What is the treatment for Wilms tumor?
The treatment for Wilms tumor, a type of kidney cancer that primarily affects children, typically involves a combination of surgery, chemotherapy, and sometimes radiation therapy. The specific treatment plan will depend on several factors, including the stage of the cancer, the size and location of the tumor, and the child’s overall health. Treatment may include:
- Surgery: The primary treatment for Wilms tumor is surgical removal of the tumor and, if necessary, the affected kidney. In some cases, the surgeon may also remove nearby lymph nodes. The goal of surgery is to completely remove the tumor while preserving as much healthy kidney tissue as possible.
- Chemotherapy: Chemotherapy is often used before and/or after surgery to shrink the tumor, making it easier to remove, and to kill any remaining cancer cells. Chemotherapy drugs may be given orally or intravenously (IV).
- Radiation therapy: Radiation therapy may be used in some cases, particularly if the cancer has spread to other parts of the body.

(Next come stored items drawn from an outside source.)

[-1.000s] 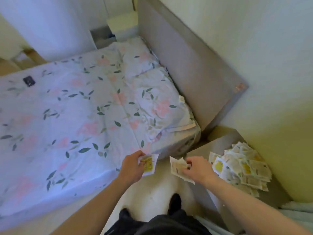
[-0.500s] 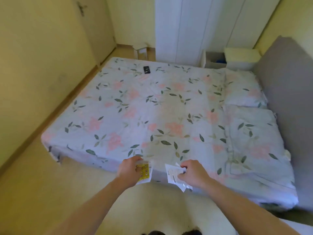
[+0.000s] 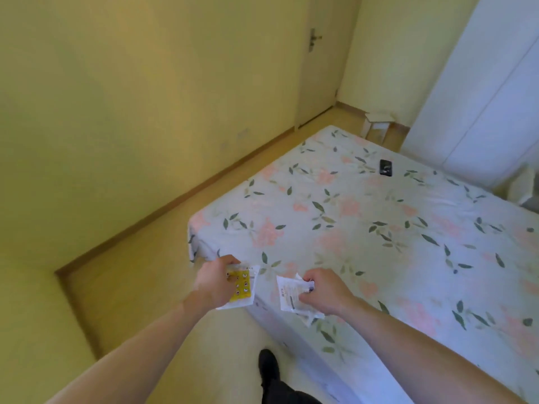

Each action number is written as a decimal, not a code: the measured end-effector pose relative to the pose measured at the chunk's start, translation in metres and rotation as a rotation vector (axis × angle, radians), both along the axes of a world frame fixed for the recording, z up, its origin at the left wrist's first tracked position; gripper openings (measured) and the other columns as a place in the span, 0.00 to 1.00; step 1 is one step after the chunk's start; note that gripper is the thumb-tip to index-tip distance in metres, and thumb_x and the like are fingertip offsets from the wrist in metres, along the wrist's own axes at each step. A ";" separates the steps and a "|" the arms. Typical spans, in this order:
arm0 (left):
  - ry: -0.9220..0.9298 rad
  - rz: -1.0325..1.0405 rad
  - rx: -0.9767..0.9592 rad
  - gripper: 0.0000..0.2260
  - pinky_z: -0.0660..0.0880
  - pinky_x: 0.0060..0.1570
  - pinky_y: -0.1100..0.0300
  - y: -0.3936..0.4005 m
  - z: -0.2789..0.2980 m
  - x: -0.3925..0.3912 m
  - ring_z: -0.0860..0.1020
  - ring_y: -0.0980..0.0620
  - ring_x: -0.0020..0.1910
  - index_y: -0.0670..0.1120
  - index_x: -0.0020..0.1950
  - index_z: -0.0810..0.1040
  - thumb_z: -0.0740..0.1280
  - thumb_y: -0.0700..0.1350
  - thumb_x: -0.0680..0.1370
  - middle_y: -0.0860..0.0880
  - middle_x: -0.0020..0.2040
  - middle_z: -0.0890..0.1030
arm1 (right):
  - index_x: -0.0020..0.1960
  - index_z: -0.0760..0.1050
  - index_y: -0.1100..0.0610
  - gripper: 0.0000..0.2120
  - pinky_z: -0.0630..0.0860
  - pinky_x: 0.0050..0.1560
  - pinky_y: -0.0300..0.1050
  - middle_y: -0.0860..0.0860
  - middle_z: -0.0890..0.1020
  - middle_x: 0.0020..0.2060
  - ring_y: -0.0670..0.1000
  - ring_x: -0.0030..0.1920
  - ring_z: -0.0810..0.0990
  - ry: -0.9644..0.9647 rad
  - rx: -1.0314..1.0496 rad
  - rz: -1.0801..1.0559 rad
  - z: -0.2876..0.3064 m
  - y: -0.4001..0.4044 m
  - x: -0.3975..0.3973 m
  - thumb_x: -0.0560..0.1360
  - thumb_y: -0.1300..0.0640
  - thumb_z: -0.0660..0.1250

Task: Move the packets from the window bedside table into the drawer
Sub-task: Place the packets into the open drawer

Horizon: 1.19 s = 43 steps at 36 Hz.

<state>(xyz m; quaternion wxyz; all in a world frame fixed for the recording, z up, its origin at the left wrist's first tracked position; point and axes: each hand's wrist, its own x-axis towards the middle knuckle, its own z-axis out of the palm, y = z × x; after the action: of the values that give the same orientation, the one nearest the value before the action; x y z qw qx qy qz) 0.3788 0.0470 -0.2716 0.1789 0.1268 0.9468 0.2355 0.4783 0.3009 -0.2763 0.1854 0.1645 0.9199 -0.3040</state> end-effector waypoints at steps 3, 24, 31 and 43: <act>-0.013 0.118 0.008 0.18 0.73 0.43 0.60 -0.022 0.004 -0.044 0.81 0.44 0.52 0.52 0.65 0.79 0.64 0.40 0.77 0.48 0.56 0.84 | 0.34 0.69 0.49 0.11 0.63 0.30 0.40 0.45 0.73 0.33 0.49 0.34 0.74 0.006 0.003 0.094 0.001 -0.014 -0.068 0.69 0.58 0.70; 0.020 0.585 0.077 0.19 0.72 0.39 0.62 -0.239 0.000 -0.330 0.79 0.50 0.45 0.52 0.64 0.79 0.64 0.37 0.76 0.51 0.52 0.83 | 0.44 0.77 0.54 0.04 0.66 0.34 0.43 0.51 0.81 0.38 0.49 0.31 0.71 0.023 0.032 0.424 0.003 -0.223 -0.470 0.69 0.59 0.69; -0.024 0.507 0.089 0.18 0.74 0.40 0.61 -0.299 0.009 -0.453 0.80 0.50 0.46 0.53 0.63 0.79 0.63 0.38 0.76 0.53 0.50 0.82 | 0.51 0.79 0.54 0.10 0.67 0.33 0.42 0.52 0.84 0.43 0.50 0.37 0.77 -0.041 0.027 0.362 0.002 -0.277 -0.565 0.70 0.57 0.67; -0.009 0.345 0.117 0.15 0.75 0.39 0.61 -0.301 0.018 -0.676 0.79 0.55 0.44 0.58 0.53 0.76 0.63 0.37 0.76 0.56 0.48 0.80 | 0.46 0.73 0.42 0.08 0.75 0.38 0.38 0.43 0.81 0.41 0.45 0.42 0.80 -0.062 0.018 0.290 -0.006 -0.282 -0.751 0.70 0.51 0.70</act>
<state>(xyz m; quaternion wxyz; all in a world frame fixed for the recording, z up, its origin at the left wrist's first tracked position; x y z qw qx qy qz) -0.2972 -0.2536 -0.2536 0.1324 -0.0284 0.9384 0.3180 -0.2728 0.0184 -0.2818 0.2543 0.0409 0.9305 -0.2605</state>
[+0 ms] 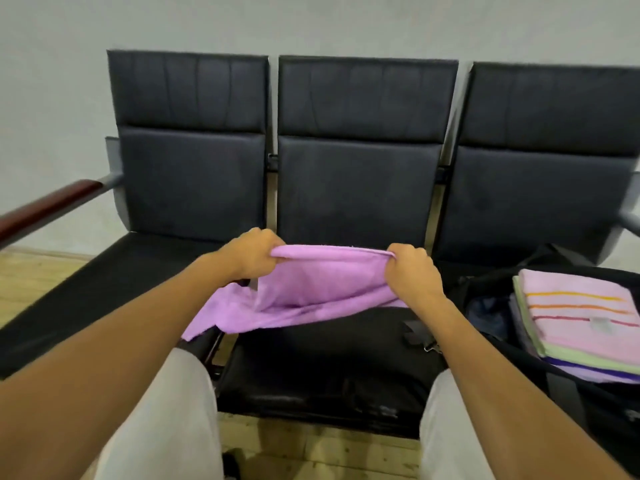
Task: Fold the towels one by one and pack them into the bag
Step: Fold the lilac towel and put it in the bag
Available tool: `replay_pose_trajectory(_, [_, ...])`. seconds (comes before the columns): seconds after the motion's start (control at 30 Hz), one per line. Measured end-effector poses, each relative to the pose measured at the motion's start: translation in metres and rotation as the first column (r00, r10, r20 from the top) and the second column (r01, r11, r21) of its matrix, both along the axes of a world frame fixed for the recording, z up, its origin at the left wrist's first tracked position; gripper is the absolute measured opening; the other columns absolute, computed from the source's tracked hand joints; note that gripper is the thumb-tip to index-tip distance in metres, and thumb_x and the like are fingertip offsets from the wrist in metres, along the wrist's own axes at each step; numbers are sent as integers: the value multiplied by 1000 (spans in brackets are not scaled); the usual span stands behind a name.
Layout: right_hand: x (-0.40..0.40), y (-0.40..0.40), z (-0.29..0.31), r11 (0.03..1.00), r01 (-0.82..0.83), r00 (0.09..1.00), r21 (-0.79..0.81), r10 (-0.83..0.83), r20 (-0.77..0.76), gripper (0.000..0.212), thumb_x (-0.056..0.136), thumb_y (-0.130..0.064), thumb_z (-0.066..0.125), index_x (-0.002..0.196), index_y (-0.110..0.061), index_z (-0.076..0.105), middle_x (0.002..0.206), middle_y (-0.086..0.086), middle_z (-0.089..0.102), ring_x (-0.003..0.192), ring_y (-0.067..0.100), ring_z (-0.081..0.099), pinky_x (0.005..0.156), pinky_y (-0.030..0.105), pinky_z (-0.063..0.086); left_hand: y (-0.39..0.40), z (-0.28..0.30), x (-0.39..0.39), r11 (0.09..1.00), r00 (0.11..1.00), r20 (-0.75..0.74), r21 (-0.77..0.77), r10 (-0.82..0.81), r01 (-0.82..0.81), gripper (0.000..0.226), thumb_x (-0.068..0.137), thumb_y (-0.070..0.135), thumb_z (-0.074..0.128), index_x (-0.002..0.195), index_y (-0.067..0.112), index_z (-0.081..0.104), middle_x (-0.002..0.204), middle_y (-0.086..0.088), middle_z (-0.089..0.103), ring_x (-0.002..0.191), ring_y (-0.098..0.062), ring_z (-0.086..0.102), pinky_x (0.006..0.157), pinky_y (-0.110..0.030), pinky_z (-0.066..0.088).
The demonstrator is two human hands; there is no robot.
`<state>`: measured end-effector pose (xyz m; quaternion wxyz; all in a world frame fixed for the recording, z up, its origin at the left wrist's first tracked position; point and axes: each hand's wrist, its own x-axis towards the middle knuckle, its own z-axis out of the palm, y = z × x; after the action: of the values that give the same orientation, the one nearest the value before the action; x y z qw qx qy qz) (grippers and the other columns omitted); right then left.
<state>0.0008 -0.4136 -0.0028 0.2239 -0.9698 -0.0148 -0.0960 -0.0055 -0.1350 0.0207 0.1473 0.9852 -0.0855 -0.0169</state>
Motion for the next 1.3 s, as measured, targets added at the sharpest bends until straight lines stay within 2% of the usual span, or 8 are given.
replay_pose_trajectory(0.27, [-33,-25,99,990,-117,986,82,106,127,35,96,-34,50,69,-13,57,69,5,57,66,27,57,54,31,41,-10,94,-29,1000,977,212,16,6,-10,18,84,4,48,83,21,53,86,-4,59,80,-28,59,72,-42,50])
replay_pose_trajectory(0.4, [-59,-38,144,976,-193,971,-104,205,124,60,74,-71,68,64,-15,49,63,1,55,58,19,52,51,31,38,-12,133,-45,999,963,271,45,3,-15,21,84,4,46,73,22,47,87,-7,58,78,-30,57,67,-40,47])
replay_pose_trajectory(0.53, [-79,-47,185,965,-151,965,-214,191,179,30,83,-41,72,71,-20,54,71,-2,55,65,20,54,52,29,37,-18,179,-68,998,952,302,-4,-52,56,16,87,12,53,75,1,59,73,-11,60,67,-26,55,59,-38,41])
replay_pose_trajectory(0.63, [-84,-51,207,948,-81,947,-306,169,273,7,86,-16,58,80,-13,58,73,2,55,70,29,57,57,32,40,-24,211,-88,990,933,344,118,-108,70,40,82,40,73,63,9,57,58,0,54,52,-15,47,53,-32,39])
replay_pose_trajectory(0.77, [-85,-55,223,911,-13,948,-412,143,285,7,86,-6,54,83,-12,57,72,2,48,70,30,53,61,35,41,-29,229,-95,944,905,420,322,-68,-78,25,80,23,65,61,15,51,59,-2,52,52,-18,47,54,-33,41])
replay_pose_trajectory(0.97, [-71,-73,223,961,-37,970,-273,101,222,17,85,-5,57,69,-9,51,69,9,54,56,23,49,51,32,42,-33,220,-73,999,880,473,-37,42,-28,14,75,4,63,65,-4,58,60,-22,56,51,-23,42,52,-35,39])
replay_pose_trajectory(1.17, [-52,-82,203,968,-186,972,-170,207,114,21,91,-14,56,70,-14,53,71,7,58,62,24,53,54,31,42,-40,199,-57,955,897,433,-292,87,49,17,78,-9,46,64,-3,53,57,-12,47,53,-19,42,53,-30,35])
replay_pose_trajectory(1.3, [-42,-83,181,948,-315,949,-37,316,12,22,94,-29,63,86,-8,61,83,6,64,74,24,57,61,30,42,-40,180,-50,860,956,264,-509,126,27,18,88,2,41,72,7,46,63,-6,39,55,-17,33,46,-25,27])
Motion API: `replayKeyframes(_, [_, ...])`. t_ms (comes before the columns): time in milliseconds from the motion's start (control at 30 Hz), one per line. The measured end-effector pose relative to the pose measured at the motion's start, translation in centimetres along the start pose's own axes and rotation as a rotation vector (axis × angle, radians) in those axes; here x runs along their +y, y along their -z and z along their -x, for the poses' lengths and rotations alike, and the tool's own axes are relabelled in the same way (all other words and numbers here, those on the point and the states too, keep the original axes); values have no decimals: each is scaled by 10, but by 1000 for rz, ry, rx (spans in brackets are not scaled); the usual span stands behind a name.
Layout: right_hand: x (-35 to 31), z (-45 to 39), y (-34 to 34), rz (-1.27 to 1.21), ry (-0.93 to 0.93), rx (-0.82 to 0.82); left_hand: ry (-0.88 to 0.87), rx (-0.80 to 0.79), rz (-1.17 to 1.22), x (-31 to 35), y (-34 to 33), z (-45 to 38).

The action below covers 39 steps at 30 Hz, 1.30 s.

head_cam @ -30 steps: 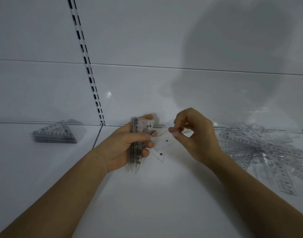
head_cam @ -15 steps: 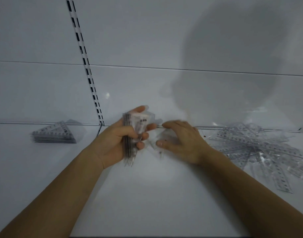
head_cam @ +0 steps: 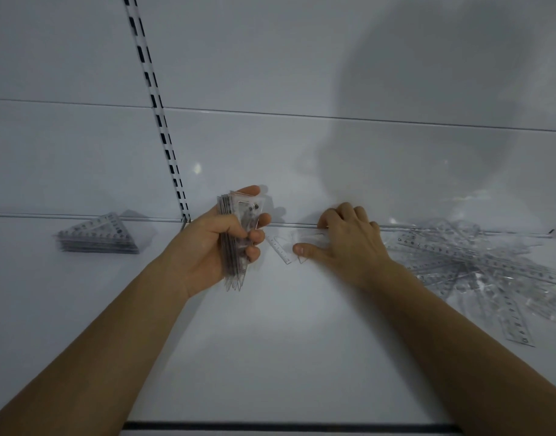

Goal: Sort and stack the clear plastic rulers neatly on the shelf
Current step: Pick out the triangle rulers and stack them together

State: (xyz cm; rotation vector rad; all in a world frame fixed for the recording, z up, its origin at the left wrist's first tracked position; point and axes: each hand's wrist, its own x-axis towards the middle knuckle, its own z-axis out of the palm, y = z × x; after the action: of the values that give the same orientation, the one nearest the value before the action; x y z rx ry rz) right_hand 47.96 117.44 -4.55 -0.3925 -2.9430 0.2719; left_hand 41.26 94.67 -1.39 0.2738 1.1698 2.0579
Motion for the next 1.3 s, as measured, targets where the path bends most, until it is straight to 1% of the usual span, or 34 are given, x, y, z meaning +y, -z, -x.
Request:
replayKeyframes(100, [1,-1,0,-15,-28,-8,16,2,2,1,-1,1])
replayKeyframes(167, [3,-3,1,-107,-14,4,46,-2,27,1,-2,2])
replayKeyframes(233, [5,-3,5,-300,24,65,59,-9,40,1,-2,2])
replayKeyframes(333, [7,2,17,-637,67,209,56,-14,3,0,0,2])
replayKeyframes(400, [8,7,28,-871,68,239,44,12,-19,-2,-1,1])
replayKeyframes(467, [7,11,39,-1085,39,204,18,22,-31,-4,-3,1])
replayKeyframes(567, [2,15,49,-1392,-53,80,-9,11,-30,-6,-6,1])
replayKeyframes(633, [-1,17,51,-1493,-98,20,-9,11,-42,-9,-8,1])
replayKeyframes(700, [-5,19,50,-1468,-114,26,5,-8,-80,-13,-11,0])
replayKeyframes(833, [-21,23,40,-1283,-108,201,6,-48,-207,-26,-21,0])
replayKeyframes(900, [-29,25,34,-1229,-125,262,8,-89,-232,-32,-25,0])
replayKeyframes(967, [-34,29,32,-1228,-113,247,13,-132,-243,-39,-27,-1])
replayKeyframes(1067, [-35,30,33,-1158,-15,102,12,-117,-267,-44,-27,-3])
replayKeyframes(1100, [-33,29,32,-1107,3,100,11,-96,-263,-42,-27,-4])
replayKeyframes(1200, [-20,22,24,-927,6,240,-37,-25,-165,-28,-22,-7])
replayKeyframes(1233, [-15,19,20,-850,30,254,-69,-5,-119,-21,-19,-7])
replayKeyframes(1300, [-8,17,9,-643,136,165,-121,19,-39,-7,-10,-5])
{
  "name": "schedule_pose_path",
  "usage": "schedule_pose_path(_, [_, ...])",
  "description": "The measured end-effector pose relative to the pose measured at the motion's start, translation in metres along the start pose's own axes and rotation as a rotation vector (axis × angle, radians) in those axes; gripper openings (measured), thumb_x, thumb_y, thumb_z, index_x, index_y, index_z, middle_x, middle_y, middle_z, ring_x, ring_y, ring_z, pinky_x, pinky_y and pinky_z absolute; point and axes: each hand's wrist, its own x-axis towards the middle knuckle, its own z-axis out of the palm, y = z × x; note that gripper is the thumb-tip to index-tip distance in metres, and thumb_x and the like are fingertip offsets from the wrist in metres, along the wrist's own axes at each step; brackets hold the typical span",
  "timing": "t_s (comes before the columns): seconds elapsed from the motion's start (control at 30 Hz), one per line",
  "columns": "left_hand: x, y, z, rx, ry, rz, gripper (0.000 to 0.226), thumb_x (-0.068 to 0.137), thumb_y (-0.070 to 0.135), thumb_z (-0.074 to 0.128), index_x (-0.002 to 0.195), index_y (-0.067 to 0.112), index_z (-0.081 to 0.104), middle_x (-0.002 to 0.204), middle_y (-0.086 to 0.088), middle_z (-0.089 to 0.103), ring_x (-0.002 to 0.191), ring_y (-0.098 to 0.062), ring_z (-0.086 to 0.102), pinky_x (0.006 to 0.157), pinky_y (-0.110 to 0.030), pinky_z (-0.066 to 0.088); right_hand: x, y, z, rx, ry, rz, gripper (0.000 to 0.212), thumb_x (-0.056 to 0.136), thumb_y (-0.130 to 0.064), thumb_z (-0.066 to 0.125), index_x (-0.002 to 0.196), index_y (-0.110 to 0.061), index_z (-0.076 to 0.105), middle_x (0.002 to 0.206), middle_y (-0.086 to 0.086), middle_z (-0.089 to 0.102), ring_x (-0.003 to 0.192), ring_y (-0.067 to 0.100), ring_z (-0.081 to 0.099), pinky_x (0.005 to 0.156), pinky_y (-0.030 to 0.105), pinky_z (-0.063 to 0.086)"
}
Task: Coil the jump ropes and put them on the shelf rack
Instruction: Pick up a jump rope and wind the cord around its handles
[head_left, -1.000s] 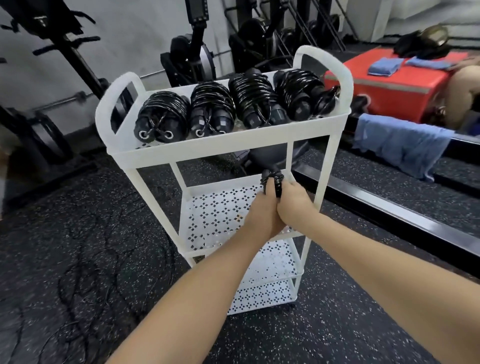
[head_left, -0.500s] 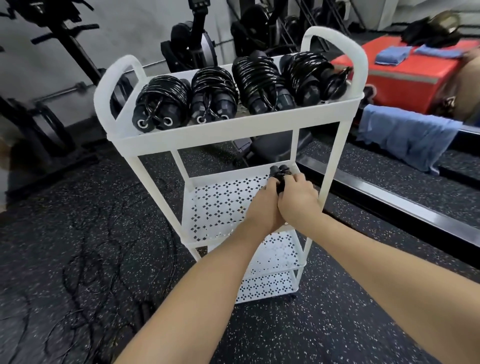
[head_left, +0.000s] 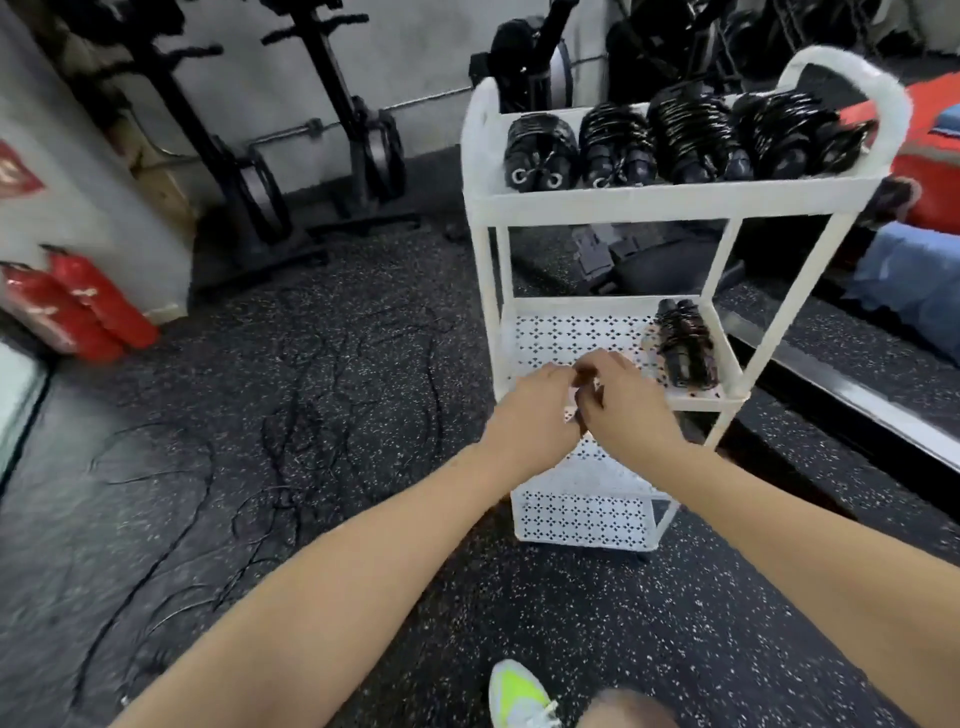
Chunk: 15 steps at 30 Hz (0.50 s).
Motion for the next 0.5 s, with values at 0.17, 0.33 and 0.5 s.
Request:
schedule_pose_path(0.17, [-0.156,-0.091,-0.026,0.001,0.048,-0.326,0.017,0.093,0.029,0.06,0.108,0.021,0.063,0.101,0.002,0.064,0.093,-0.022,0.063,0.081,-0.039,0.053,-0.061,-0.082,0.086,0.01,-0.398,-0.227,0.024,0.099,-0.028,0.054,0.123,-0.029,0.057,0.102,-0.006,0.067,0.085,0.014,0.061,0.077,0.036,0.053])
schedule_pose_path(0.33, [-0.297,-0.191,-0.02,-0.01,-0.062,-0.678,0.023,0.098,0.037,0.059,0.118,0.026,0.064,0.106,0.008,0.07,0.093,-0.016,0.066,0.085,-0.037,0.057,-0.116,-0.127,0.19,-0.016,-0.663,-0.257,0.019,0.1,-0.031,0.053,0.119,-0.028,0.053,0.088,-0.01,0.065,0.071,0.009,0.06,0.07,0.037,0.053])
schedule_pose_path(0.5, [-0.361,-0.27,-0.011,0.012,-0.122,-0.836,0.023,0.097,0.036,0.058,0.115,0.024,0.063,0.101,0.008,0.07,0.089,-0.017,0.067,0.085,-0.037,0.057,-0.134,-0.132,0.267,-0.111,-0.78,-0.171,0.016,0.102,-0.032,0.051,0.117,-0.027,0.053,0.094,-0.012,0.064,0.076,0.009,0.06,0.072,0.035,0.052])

Radiation therapy uses high-energy beams to target and kill cancer cells.
- Targeted therapy: Targeted therapy is a type of treatment that targets specific molecules or pathways involved in the growth and spread of cancer cells. Targeted therapy may be used in combination with other treatments for Wilms tumor.
- Clinical trials: Participation in clinical trials may be an option for some children with Wilms tumor. Clinical trials test new treatments or combinations of treatments and can provide access to cutting-edge therapies.
The outlook for children with Wilms tumor is generally very good, especially if the cancer is diagnosed and treated early. The overall survival rate for children with Wilms tumor is around 90%, and most children can be cured with a combination of surgery, chemotherapy, and sometimes radiation therapy. Regular follow-up care is important after treatment to monitor for any signs of recurrence or long-term side effects of treatment.